確かにあの時、自分はエルマの行動に疑問を持ち、突っ込みに回ったと思ったのだが――それがなぜこうして、このメンバーで、監獄へと至る山道を歩いているのだろう。

(いや、「最低限体裁の繕える付き添い人を」確保した結果、エルマとイレーネが選ばれ、「信頼のおける監督者を」確保した結果、騎士団所属の俺が選ばれた、ということは覚えているんだが……いつの間にそうなっていった?)

考えれば考えるほどに、強引だったり、穴のあったりする意思決定過程だ。

なのに、今こうして山道を歩いてしばらくするまで、誰もがそれを不思議に思わなかった。

エルマが夜明け色の瞳を向け、「殿下はどうなさいますか」「イレーネはどうしますか」と尋ねてきた時、むしろ自分たちは、進んで監獄への同行を申し出たような気さえするのだ。

――洗脳。

そんな単語がふと思い起こされて、ルーカスは顔を引き攣らせた。

ありえすぎて、笑えない。

「さあ、だんだん見えて参りましたよ。ふふ、家に人をお招きするのなんて、初めてです。どきどきいたしますね」

が、前を行くエルマといえば、里帰りを実現させた今や大層ご機嫌である。

彼女の中で、これは「監獄送りの付き添い」ではなく「人を招いての帰郷」と整理されているらしい。重苦しい空気をものともせずに、先ほどから張り切ってガイド役を務めている。
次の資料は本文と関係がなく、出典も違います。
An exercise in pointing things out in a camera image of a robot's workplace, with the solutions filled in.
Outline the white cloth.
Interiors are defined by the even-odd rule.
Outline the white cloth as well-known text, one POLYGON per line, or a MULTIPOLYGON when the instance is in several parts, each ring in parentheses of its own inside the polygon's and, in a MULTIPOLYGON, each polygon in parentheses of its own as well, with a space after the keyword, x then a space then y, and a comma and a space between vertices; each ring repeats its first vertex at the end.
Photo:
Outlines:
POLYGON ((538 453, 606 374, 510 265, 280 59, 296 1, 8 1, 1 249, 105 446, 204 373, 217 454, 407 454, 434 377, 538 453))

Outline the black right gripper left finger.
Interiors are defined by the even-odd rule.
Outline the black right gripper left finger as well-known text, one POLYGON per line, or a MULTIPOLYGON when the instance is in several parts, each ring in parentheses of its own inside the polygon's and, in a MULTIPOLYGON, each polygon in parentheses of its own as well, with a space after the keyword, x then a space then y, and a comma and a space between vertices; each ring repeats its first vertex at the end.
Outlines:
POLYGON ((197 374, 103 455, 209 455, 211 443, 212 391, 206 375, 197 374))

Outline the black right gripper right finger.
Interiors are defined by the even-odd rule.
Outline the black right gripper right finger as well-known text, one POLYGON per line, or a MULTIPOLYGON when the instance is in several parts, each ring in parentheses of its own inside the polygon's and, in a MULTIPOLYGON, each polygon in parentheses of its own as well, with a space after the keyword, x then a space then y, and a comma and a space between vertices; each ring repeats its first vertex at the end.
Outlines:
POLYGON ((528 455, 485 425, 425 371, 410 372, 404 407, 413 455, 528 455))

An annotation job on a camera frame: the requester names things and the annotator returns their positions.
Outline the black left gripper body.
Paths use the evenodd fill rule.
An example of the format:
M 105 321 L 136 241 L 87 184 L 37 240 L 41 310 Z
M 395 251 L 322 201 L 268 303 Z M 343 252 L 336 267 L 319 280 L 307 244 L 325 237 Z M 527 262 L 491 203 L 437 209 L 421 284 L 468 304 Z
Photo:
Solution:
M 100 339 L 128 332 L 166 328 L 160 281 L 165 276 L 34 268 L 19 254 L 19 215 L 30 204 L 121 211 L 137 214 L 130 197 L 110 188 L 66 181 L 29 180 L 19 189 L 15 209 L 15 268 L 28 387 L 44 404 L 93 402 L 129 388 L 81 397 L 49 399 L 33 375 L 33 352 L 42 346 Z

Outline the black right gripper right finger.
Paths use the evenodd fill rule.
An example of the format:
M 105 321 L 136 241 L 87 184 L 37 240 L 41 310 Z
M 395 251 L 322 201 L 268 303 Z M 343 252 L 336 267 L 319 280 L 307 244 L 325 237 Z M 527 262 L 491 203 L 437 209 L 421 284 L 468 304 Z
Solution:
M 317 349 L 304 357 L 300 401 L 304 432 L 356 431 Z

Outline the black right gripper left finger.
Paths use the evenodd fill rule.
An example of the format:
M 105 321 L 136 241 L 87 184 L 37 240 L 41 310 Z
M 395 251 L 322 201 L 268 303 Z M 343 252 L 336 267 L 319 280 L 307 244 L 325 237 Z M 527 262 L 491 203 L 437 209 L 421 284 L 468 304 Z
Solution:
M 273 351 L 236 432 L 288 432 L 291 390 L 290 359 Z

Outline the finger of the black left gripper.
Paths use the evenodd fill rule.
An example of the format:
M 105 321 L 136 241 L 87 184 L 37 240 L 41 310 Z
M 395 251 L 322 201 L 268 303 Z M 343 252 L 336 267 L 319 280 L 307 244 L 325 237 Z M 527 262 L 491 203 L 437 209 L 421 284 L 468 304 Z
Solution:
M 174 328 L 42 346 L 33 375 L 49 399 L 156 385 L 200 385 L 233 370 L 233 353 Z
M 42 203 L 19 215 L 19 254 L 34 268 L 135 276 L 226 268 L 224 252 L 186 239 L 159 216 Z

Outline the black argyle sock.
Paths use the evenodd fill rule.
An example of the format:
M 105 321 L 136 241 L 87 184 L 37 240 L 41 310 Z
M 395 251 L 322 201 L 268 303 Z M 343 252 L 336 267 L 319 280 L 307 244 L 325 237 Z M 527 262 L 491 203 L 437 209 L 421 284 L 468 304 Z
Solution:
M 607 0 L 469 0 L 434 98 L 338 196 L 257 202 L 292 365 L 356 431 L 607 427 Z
(……こいつが張り切ると、ろくなことが起きない、というのが定説なんだが)

つい思わし気な視線を向けてしまうと、それに気付いたエルマは、ルーカスに向かって力強く頷いてみせた。

「実は今回、高貴なる方々も交えてのご招待ということで、失礼が無いように、侍女長から『初めてのホームパーティー ~もてなしのアイディア100~』なる本を借りて、おもてなしのなんたるかを研究したのです。今の私は、もはやホームパーティーのプロ。大船に乗った気で、ヴァルツァーでのひとときをお楽しみくださいませ」

「…………」

ツッコミどころも様々あるが、それを差し置いて、不吉な予感しかしない。

フェリクスやテレジアは怪訝そうに首を傾げただけだったが、エルマ危険予測士の資格を持つイレーネは、怯えたようにルーカスを振り返った。
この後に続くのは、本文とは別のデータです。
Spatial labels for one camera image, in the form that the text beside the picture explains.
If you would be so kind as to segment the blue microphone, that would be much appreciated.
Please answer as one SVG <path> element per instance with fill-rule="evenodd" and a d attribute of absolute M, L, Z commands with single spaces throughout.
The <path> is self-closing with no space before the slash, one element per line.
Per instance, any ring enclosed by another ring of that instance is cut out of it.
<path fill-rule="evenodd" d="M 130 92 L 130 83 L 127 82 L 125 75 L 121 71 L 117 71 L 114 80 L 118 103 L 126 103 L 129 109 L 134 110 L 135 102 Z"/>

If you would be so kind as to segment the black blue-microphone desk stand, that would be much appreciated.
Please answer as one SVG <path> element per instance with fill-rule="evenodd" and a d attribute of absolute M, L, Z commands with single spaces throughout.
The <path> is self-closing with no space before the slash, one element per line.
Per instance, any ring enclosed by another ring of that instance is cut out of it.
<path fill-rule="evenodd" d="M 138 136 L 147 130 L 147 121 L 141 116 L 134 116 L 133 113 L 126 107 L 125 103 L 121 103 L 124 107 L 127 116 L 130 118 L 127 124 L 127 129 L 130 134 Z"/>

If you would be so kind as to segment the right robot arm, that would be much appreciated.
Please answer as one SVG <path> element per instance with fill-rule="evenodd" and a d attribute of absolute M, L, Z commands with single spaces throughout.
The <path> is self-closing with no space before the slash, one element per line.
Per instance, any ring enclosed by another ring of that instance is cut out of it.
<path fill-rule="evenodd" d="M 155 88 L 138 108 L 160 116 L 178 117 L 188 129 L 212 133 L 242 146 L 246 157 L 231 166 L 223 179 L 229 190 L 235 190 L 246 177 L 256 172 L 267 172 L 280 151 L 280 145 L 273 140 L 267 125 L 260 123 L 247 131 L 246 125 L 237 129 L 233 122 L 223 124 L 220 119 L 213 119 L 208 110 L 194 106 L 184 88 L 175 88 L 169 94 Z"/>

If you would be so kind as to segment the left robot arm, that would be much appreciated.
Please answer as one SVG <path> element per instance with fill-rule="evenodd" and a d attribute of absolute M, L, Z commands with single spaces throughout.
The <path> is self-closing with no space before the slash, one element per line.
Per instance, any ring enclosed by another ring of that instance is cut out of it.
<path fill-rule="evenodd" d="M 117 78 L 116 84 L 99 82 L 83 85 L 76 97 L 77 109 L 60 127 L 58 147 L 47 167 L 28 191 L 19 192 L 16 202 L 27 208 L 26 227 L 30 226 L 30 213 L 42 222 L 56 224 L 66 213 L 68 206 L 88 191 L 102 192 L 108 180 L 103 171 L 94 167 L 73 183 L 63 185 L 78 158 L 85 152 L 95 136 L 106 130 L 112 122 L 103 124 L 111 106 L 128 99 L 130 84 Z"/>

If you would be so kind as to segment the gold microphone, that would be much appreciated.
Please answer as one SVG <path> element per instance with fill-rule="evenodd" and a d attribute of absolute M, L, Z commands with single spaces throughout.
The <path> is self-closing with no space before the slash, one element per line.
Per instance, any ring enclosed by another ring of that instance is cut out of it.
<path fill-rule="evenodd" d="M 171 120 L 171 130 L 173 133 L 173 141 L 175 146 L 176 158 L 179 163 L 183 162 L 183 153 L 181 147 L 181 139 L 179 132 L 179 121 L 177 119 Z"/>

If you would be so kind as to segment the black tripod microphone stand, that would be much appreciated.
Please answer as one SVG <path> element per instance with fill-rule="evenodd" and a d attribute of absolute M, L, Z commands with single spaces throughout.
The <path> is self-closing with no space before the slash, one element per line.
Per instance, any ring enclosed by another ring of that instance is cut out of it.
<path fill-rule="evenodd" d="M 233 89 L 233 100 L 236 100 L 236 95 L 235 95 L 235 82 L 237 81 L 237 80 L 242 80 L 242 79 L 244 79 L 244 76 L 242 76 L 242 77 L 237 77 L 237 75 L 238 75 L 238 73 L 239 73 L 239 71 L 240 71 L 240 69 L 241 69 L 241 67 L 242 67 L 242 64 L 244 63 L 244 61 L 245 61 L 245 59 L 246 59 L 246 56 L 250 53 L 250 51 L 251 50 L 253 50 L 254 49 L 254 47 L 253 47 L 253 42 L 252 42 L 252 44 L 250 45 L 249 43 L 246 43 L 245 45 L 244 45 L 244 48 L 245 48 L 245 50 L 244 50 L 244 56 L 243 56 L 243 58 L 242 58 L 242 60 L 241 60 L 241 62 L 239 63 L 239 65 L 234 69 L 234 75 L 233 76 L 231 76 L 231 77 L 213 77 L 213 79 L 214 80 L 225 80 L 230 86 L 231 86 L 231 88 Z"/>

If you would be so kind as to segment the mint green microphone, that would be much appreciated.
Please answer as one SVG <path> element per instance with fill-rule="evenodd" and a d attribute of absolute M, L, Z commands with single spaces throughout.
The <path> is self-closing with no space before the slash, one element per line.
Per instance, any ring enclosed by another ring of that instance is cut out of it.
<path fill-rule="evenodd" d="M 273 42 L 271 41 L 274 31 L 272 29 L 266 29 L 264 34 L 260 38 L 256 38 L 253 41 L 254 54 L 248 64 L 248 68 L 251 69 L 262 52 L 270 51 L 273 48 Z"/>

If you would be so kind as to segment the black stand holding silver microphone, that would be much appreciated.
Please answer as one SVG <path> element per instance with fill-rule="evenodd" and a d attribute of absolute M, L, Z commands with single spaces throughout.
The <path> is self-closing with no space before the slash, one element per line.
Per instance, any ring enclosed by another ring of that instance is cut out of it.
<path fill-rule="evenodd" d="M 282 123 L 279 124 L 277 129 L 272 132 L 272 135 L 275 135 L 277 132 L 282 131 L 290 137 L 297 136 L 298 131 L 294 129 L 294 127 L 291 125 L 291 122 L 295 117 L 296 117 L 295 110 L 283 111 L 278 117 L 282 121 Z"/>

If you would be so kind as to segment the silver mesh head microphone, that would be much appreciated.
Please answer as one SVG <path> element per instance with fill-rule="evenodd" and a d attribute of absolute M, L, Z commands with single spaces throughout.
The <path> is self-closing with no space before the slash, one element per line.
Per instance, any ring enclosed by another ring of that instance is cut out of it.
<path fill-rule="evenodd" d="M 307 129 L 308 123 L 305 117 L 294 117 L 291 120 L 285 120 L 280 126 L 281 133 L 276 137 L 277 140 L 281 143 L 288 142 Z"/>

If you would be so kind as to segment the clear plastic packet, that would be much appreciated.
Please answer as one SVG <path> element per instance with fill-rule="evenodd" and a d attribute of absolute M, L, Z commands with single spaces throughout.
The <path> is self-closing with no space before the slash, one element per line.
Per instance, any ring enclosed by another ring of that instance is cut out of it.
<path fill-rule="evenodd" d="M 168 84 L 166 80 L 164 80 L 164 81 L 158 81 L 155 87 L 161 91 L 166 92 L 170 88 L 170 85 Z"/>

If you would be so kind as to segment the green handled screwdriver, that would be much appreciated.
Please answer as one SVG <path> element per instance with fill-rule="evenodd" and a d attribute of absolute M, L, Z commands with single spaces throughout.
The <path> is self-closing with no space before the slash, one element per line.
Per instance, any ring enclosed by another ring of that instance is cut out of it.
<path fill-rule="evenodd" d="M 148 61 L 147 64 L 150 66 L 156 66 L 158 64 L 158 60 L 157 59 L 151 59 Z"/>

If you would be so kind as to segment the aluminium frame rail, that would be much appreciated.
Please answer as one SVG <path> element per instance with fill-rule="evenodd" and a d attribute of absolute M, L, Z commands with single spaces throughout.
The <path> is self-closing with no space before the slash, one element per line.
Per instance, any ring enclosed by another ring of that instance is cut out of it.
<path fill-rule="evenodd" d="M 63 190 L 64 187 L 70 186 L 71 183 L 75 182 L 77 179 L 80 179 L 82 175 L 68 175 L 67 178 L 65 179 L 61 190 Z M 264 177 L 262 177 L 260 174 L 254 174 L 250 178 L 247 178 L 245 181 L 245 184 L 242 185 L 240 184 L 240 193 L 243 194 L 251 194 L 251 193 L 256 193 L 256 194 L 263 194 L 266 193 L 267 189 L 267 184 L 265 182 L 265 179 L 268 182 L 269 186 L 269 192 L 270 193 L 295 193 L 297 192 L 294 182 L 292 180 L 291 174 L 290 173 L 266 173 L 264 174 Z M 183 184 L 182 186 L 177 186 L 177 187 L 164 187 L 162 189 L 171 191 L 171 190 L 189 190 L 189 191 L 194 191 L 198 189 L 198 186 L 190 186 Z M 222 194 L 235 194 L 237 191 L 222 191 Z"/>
ルーカスは咄嗟に視線を逸らしかけたが、上司の責任を思い出し、ひとつ頷く。

大丈夫、少なくとも借主や本の題名を聞く限り、今回については、そこまでひどいことにはならないはずだ。

「さ、到着でございます」

浮き浮きとした声が響いたのを機に、ルーカスは戦場に臨む兵士のような顔つきで、そびえたつ監獄の建物を見上げた。